# ASSIGNMENT:
Of the material below, only the lines from the line containing "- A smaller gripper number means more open" down to the line containing "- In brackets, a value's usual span" belong in the answer, written out exactly.

>>>

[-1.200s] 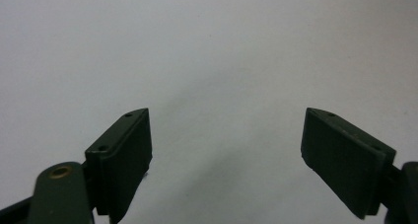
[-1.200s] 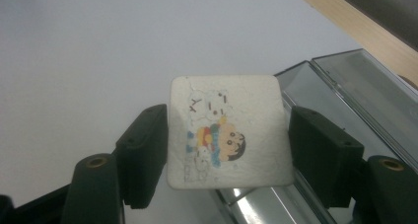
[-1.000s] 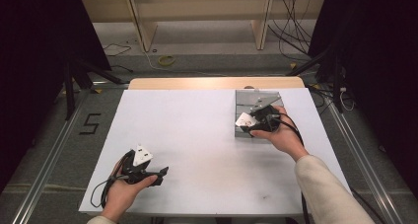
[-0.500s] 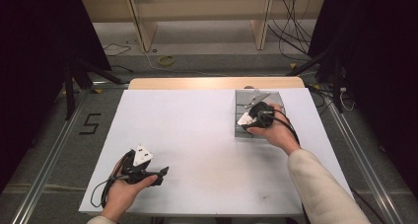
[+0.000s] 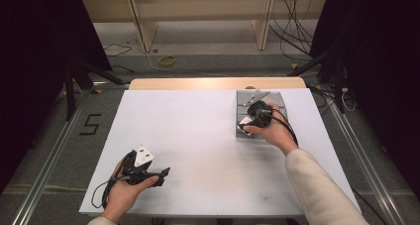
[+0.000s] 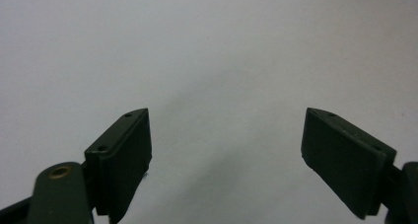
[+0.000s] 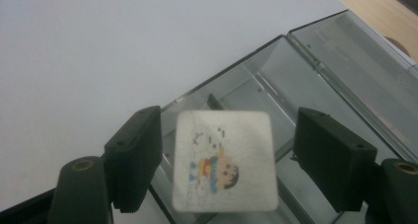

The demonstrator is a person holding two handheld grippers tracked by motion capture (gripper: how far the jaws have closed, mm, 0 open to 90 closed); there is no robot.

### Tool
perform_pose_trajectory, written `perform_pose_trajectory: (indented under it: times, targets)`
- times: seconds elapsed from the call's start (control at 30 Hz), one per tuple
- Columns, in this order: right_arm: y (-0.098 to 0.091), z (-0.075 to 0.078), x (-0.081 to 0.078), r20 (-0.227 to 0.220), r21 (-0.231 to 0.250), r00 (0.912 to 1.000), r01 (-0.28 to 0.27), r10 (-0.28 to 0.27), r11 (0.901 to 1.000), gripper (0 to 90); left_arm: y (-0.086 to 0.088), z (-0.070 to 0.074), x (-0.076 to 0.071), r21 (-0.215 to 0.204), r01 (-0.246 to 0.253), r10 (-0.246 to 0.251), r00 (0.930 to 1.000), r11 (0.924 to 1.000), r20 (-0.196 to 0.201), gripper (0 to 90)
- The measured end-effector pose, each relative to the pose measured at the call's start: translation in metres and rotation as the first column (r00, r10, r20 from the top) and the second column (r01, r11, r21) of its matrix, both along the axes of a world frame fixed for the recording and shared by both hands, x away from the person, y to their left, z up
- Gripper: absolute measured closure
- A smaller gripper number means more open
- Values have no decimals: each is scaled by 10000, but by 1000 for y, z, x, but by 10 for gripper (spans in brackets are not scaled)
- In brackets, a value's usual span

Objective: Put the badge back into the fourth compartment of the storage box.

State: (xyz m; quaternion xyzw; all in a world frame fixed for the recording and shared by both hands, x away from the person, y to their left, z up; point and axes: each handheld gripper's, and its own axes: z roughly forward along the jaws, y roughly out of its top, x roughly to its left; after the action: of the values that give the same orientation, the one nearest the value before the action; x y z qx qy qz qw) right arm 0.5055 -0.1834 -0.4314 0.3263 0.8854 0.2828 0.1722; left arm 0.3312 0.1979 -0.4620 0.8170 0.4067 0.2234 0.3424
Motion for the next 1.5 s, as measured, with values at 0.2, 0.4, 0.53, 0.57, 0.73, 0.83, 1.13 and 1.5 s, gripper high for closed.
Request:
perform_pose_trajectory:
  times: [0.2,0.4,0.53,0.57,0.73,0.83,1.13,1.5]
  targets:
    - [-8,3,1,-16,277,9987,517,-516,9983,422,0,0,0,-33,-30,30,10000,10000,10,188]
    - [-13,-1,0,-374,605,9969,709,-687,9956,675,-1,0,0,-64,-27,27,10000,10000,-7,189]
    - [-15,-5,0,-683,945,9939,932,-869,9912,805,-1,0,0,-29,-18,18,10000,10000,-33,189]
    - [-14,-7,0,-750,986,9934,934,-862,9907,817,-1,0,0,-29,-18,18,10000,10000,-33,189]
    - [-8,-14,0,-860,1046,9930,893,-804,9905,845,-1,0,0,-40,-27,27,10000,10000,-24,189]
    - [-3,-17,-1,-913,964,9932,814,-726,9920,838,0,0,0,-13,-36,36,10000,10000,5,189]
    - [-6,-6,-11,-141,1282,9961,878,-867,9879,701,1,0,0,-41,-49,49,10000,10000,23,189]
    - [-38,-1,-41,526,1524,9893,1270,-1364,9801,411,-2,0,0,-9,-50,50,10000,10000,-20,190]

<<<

# EXERCISE ANSWER:
- A smaller gripper number means more open
- Values have no decimals: each is scaled by 10000, but by 1000 for y, z, x, but by 10 for gripper (spans in brackets are not scaled)
- In brackets, a value's usual span

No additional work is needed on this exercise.